Problem requirements :: Set down exactly, with nothing added, the lines from the one containing "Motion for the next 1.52" through the end of the entries.

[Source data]
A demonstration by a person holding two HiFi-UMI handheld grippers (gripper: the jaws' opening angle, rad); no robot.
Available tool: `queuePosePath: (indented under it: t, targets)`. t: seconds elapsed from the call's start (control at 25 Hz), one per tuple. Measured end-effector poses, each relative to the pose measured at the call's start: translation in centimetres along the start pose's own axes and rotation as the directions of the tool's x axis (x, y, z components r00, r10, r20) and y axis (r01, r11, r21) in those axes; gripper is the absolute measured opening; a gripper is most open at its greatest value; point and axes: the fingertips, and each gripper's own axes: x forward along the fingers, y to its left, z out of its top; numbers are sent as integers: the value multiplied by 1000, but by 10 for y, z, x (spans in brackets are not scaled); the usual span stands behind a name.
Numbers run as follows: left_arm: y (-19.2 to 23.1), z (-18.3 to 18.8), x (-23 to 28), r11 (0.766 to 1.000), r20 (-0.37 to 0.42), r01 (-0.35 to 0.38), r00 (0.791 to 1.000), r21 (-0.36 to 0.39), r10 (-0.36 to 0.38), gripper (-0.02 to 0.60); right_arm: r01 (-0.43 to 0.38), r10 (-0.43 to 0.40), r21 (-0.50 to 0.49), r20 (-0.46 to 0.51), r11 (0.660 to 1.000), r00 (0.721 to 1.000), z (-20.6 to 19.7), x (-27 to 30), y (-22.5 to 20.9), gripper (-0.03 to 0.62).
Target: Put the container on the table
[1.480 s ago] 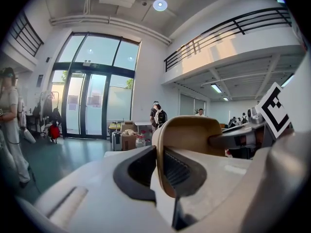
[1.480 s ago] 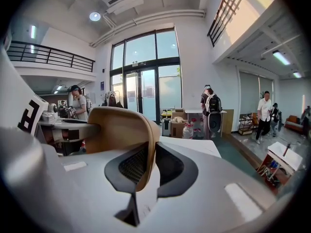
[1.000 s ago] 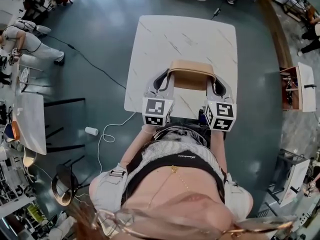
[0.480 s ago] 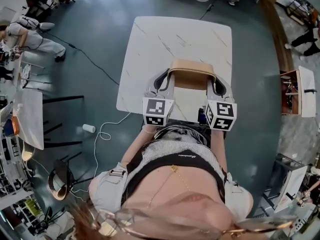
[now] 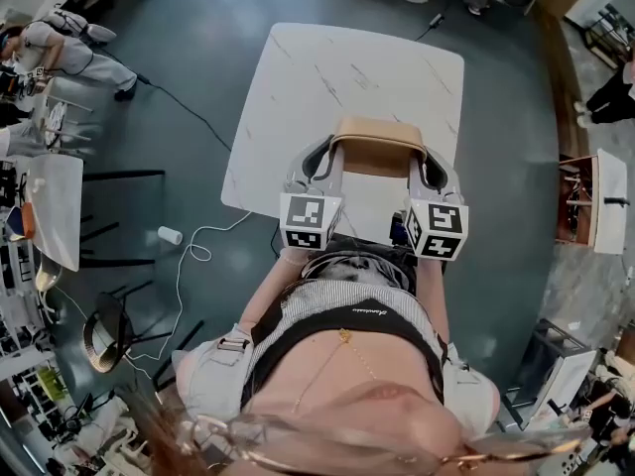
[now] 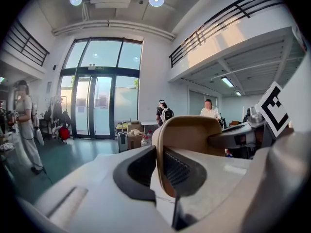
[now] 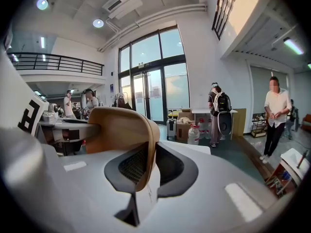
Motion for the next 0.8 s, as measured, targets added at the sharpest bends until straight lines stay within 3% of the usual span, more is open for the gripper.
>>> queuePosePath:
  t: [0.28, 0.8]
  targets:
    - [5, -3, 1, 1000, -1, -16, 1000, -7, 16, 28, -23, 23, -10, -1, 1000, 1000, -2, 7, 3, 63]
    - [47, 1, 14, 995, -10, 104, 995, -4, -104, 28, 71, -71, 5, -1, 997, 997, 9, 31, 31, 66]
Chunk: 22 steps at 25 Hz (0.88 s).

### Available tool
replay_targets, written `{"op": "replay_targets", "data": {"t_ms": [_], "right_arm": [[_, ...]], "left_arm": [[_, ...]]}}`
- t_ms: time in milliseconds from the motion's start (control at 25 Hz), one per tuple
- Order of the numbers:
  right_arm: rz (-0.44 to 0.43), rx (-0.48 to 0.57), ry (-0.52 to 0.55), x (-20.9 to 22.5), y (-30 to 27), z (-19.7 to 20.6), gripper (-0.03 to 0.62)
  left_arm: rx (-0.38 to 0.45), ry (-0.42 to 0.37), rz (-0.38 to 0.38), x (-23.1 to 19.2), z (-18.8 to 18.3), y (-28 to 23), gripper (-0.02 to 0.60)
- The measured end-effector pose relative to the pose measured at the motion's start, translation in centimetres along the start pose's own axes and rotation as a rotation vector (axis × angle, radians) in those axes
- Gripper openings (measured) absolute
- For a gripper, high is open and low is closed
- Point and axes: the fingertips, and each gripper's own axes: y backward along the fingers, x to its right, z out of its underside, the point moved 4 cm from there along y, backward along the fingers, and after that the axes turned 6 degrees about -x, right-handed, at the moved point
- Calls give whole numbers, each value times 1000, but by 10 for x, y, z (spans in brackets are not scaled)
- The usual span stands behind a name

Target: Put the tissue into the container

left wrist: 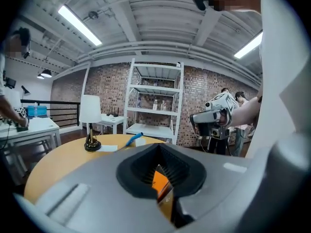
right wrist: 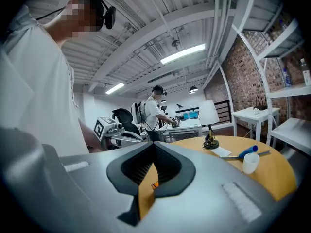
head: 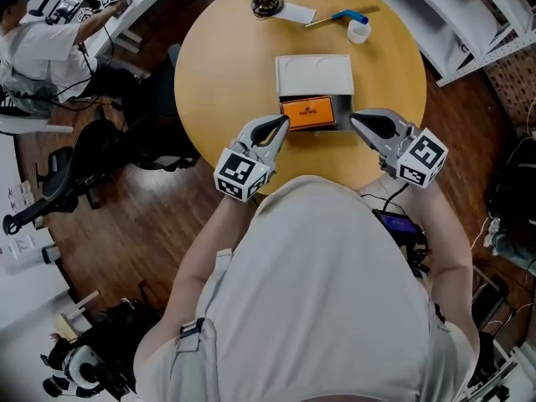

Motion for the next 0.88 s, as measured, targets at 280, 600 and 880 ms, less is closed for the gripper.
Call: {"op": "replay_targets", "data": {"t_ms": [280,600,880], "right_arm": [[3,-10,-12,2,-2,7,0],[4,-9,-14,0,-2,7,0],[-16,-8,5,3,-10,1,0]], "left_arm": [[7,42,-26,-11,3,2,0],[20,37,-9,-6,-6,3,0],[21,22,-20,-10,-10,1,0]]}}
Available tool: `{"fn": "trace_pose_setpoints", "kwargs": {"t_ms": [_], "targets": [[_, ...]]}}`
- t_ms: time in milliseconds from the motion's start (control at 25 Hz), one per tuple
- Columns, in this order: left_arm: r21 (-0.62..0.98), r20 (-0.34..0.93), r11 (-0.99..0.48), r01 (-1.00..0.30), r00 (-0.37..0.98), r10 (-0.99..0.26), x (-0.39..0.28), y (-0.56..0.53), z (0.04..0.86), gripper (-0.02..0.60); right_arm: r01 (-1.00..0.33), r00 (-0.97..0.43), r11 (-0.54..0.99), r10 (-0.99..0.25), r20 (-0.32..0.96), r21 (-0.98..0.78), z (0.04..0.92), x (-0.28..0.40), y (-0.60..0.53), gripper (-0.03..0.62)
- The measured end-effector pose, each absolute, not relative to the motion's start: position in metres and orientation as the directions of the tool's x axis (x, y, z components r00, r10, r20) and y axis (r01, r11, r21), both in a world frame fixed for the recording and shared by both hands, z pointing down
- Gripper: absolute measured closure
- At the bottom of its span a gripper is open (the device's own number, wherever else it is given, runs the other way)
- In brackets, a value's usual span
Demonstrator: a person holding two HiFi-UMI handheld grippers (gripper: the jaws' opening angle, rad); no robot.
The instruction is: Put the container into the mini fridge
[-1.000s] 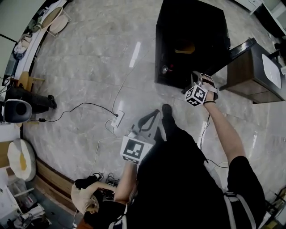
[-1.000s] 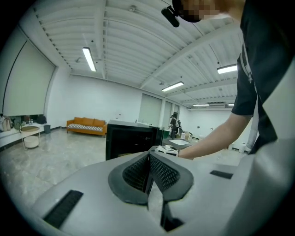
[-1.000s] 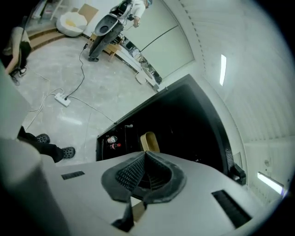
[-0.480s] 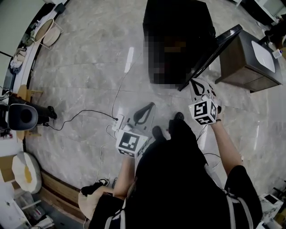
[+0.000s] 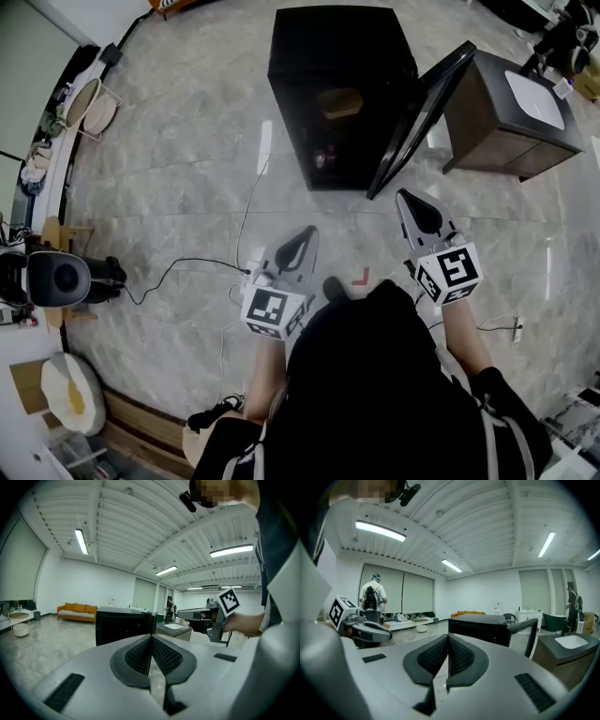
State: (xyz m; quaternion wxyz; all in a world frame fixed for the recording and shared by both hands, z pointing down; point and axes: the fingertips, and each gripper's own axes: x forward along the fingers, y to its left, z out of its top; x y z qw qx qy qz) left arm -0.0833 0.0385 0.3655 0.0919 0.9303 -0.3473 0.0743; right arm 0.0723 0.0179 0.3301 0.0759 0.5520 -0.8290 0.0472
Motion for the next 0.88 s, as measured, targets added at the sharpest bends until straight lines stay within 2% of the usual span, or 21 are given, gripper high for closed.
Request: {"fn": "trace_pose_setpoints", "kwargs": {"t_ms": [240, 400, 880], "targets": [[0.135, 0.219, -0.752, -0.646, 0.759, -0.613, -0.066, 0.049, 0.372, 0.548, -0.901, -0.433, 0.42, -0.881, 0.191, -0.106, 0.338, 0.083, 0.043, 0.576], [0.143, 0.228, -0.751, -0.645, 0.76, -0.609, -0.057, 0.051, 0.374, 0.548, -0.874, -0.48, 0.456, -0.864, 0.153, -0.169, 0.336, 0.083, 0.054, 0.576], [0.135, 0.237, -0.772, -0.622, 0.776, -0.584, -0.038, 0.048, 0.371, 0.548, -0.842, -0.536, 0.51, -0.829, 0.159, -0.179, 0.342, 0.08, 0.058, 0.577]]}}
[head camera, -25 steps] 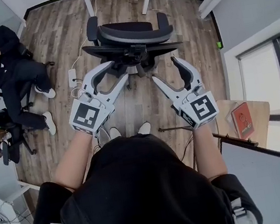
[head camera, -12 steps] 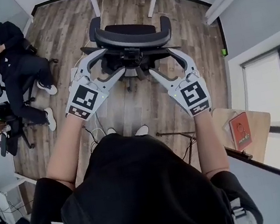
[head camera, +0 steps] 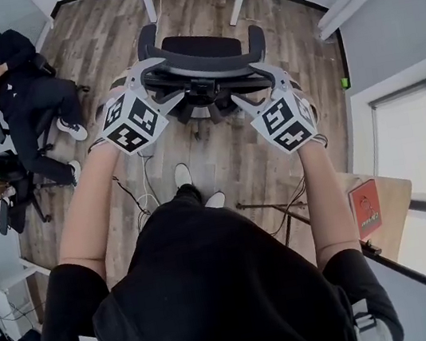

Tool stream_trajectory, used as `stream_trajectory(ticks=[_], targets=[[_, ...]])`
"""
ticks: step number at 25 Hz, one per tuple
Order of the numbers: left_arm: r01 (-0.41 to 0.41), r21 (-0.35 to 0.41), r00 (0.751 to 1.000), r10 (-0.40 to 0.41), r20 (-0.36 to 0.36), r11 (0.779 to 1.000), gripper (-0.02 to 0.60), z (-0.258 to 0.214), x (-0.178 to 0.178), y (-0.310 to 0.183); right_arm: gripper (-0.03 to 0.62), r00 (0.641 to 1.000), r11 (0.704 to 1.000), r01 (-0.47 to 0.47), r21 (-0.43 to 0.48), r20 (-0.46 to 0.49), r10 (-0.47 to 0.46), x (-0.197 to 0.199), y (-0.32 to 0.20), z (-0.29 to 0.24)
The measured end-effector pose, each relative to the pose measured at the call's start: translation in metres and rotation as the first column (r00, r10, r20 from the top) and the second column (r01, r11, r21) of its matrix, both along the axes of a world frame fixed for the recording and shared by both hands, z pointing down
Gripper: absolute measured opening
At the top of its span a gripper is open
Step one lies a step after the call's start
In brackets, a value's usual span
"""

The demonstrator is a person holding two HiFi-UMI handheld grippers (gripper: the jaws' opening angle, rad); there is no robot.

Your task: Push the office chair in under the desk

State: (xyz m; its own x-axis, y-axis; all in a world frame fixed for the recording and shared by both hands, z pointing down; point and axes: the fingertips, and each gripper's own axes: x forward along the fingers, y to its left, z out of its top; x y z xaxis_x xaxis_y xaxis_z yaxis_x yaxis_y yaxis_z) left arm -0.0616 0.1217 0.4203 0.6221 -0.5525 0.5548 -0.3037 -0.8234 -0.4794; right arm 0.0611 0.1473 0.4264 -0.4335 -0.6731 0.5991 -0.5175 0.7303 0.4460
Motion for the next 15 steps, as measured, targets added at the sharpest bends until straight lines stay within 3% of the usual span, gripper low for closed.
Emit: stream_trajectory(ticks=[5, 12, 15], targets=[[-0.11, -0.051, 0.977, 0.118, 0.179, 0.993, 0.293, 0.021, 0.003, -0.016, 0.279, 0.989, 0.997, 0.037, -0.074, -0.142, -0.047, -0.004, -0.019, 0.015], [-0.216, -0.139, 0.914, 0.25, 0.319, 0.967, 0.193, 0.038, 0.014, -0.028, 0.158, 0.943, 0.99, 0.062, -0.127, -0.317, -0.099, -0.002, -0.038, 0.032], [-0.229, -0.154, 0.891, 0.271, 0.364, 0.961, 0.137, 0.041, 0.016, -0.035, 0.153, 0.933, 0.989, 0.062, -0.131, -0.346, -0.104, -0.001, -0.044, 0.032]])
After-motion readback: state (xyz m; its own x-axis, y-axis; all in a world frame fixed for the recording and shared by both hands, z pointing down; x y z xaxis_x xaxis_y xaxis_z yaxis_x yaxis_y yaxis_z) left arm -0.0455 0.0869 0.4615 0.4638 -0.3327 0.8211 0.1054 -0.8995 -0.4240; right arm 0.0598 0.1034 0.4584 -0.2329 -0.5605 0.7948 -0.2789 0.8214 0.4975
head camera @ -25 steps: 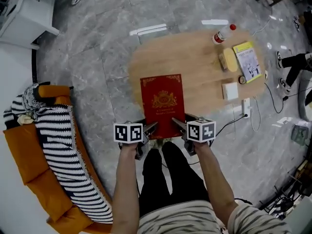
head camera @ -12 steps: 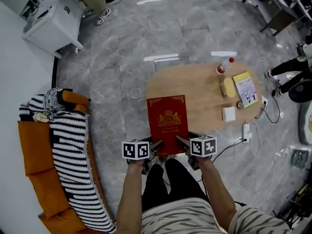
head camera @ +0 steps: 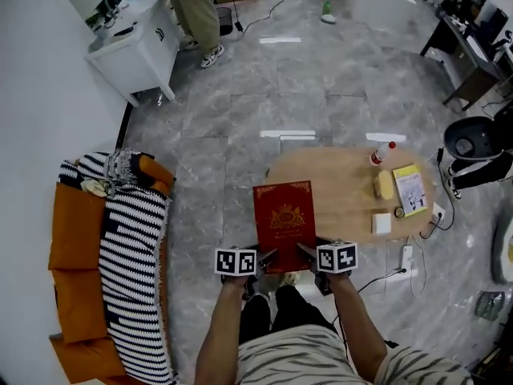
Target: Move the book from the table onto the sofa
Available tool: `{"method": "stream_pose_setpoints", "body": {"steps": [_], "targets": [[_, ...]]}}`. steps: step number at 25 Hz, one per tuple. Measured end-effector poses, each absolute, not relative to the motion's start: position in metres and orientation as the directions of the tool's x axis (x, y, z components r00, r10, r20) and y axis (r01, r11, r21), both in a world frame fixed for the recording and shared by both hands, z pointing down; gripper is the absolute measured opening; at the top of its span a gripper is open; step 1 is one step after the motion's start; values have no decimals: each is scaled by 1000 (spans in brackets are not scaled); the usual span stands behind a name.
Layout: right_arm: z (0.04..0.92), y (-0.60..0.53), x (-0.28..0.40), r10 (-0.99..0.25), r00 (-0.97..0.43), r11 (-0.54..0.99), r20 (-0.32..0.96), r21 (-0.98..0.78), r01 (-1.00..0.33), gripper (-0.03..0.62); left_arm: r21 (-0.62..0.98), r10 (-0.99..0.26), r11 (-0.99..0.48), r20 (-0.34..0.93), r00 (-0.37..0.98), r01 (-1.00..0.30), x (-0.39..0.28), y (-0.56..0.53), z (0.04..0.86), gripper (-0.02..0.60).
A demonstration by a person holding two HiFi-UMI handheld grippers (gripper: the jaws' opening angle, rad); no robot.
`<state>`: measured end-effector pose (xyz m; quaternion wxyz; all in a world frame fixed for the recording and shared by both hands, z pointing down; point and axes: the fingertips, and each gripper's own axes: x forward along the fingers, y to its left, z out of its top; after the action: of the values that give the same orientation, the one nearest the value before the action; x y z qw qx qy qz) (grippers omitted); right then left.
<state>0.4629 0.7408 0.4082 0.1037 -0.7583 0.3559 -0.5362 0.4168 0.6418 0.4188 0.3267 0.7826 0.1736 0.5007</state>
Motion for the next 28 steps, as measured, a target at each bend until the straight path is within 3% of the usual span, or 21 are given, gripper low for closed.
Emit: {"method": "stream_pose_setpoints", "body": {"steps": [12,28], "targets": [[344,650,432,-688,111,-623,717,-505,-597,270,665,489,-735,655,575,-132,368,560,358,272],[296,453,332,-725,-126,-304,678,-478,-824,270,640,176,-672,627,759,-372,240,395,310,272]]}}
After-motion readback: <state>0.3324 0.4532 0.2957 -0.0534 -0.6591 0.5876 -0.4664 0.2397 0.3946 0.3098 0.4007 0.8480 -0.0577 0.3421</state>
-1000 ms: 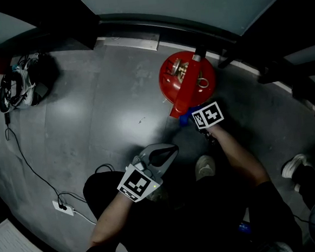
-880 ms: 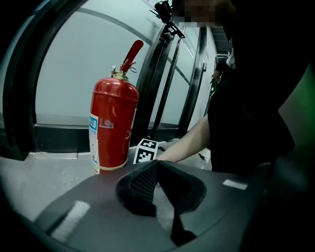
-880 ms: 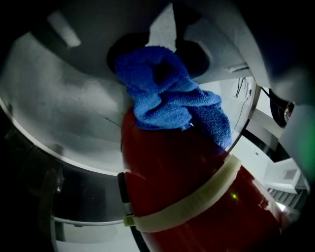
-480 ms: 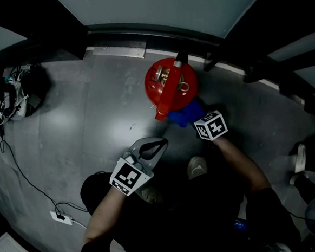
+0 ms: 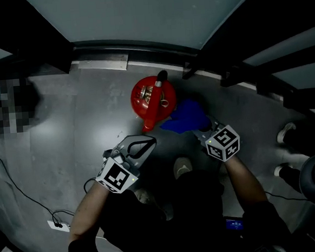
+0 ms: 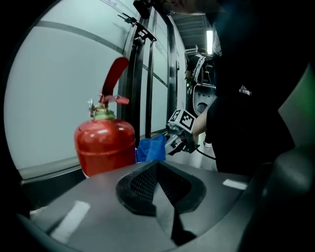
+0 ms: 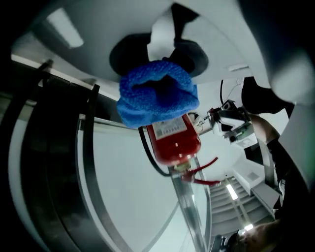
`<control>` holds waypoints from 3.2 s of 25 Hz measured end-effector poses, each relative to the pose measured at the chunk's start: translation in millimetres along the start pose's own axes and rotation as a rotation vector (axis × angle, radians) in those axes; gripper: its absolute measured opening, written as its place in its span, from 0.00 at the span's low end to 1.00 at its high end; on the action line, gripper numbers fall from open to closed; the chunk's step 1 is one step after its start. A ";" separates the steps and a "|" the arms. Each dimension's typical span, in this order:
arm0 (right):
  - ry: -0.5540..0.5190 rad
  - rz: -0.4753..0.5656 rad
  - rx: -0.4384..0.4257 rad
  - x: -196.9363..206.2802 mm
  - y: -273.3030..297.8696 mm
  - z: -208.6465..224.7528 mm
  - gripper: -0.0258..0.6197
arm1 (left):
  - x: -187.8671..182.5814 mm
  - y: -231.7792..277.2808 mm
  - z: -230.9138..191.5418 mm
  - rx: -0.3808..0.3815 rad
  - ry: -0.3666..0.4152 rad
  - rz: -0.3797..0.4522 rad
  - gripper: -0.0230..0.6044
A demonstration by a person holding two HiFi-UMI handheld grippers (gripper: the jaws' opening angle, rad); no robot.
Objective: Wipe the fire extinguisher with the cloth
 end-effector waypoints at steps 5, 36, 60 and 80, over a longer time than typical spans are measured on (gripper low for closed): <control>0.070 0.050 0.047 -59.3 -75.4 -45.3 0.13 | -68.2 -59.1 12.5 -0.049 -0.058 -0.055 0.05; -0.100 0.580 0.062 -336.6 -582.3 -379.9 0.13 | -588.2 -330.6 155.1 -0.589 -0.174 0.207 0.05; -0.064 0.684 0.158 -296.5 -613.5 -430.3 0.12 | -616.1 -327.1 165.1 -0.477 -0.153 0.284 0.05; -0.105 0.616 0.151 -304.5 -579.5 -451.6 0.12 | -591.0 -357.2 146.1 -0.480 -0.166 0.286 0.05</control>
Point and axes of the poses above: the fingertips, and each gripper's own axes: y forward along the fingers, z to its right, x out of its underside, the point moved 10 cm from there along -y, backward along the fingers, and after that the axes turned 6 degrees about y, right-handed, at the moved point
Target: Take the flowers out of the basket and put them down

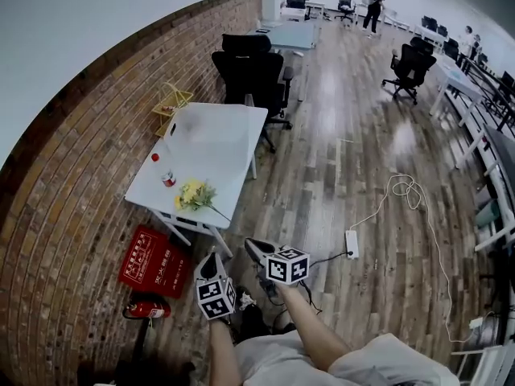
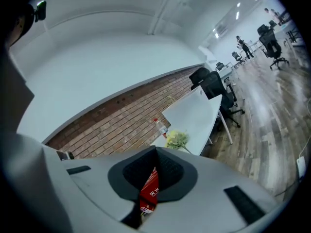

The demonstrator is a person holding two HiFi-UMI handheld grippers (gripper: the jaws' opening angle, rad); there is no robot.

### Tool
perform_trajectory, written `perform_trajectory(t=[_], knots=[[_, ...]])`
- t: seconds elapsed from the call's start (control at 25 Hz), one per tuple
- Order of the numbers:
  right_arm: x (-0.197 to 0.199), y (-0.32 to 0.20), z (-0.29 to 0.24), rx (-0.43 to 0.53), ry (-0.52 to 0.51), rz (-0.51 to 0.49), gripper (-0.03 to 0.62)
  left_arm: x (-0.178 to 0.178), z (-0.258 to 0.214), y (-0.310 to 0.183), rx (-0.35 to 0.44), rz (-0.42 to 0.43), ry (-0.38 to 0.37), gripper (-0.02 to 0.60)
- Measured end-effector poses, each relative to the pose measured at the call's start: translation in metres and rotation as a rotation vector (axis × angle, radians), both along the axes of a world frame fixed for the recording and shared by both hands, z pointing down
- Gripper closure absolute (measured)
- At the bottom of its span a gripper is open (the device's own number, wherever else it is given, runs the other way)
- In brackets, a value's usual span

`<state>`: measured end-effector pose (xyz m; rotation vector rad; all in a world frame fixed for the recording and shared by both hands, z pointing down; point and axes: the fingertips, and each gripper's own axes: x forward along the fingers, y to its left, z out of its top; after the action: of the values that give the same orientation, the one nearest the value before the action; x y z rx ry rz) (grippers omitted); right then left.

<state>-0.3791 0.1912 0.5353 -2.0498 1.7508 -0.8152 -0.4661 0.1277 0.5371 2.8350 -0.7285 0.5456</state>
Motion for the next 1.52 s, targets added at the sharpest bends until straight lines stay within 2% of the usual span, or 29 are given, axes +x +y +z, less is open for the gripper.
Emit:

Task answer ::
Motion for the next 1.52 s, targets added at the sharpest bends until straight lines stay within 2% of the usual span, or 29 are given, axes +x +y +z, less is open for the gripper.
Emit:

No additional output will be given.